The UN's Sustainable Development Goals
17 Goals to Transform Our World
Call to Action
‘A fundamental change is needed in the way we think about education’s role in global development because it has a catalytic impact on the well-being of individuals and the future of our planet. Now, more than ever, education has a responsibility to be in gear with 21st century challenges and aspirations and foster the right types of values and skills that will lead to sustainable and inclusive growth, and a peaceful living together’ (Irina Bokova, Director-General of UNESCO).
We face global environmental, social and economic challenges, approaching a tipping point that threatens to overstep our planetary boundaries (Steffen et al. 2015).
The Global Plan
In 2015, 193 countries came together to define and adopt the sustainable development goals (SDGs). With the ambition to end poverty, protect the planet and ensure that all people enjoy peace and prosperity (United Nations General Assembly, 2015).
A Brief History
- 1992 - At the Earth Summit in Rio de Janeiro, Brazil, more than 178 countries adopted ‘Agenda 21’.
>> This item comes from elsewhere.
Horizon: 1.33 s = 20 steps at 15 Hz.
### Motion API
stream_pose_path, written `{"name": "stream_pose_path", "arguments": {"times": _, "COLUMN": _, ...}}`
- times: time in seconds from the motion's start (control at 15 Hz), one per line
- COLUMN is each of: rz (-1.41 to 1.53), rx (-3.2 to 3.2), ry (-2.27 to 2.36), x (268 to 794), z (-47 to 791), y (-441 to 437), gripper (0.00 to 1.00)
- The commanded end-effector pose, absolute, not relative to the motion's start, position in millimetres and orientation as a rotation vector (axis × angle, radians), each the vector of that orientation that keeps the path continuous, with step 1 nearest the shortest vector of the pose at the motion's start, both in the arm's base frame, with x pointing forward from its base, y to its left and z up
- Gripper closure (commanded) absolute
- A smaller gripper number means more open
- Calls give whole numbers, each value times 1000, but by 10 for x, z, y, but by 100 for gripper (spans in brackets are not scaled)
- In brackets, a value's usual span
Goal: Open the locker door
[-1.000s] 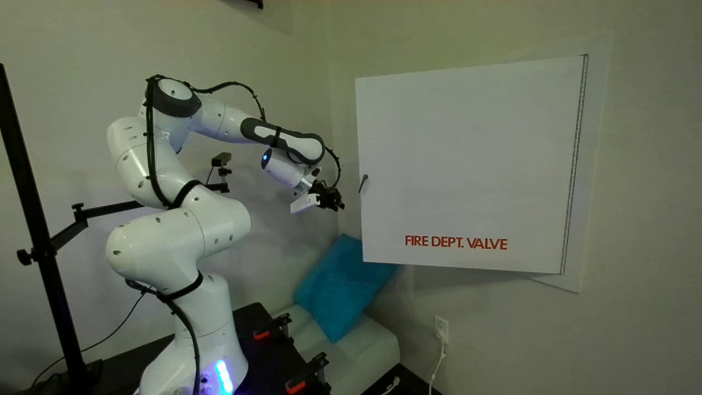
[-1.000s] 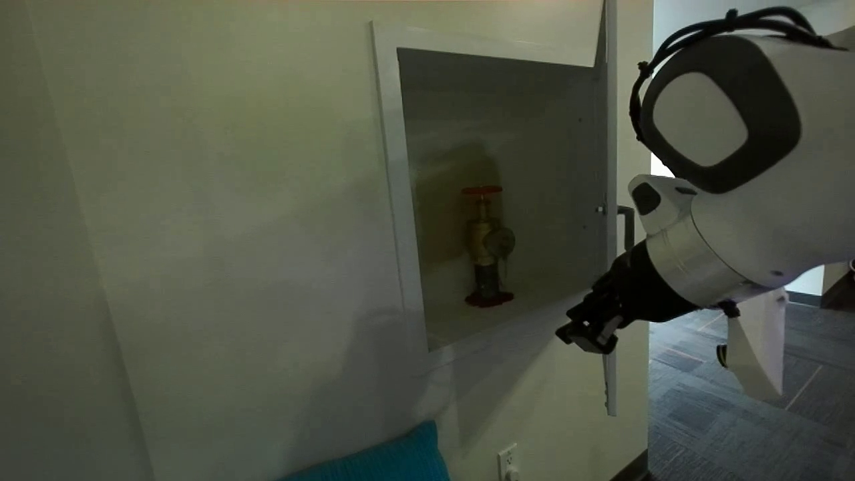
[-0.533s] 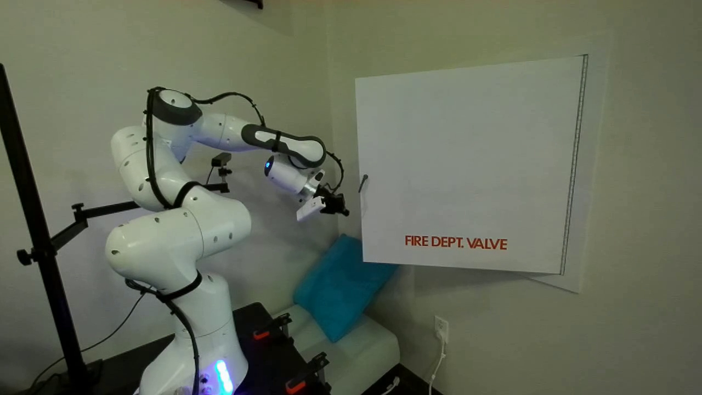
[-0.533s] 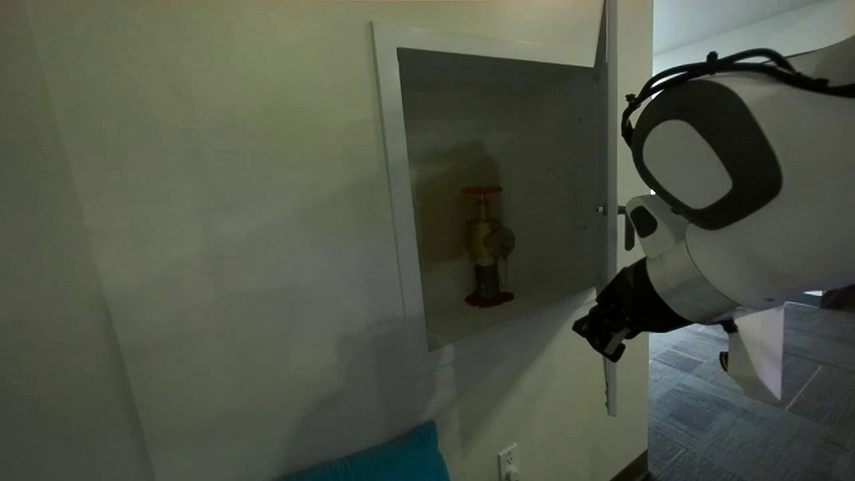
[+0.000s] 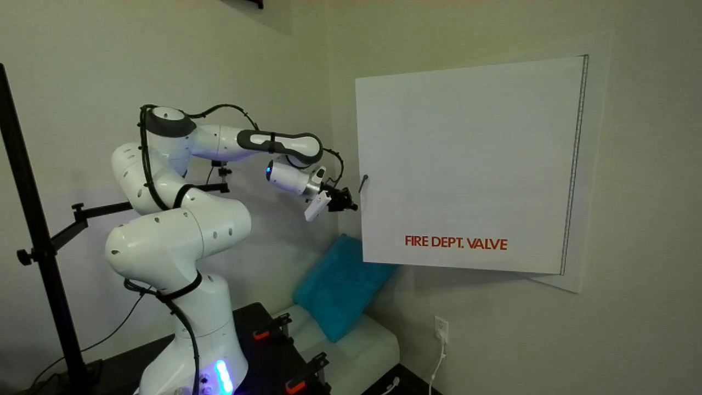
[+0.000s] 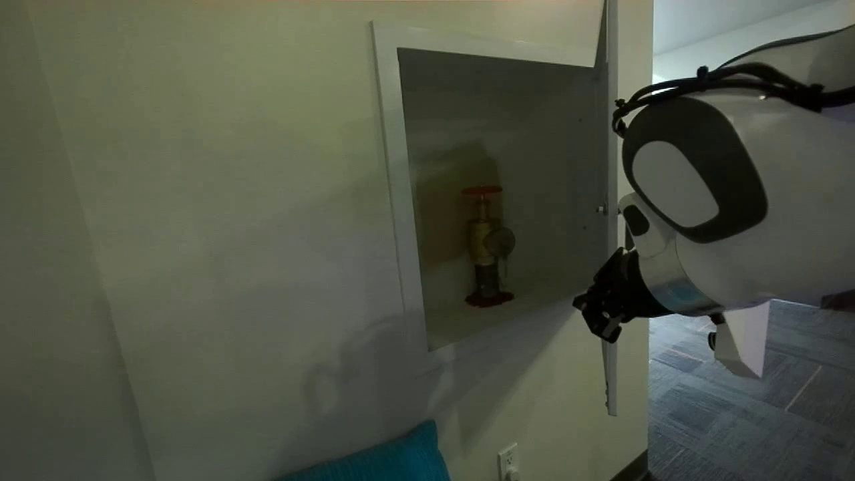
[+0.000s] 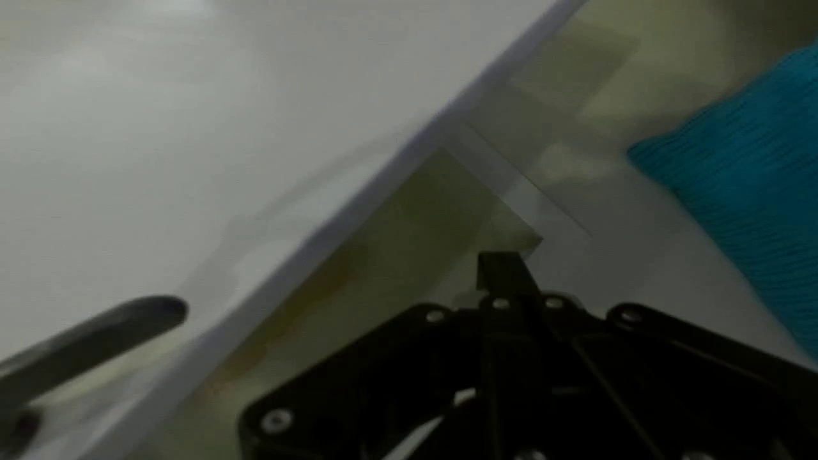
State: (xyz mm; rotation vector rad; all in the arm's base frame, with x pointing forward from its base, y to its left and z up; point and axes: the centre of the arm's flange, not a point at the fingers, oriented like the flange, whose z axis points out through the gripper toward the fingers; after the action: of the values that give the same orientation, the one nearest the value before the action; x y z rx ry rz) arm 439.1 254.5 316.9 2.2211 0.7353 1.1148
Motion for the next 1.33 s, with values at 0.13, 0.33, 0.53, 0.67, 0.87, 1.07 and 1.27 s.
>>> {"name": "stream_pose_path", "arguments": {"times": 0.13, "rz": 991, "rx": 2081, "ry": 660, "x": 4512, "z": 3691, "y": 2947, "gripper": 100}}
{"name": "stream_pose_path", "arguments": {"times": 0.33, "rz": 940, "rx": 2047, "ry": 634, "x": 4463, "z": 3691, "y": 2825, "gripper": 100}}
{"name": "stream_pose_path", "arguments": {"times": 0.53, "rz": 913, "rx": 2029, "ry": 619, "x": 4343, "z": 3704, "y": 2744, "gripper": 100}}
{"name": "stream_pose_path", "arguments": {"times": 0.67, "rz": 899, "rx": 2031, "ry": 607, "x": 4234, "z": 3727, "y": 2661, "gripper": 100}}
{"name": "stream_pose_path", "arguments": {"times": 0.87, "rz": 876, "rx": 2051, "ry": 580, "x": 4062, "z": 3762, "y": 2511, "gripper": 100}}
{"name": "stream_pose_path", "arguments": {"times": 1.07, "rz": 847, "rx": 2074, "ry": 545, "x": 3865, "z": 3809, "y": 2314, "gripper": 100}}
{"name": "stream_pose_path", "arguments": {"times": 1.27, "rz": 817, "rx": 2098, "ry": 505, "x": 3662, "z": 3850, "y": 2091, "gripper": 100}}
- 2000 - Eight Millennium Development Goals (MDGs) were developed to reduce extreme poverty by 2015. Member States unanimously adopted the Millennium Declaration.
- 2012 - At the United Nations Conference on Sustainable Development, Member States adopted the outcome document "The Future We Want" in which they decided to launch a process to develop a set of SDGs.
- 2013 - The General Assembly set up an open working group to develop a proposal on the SDGs.
- 2015 - The General Assembly began the negotiation process on the post-2015 development agenda.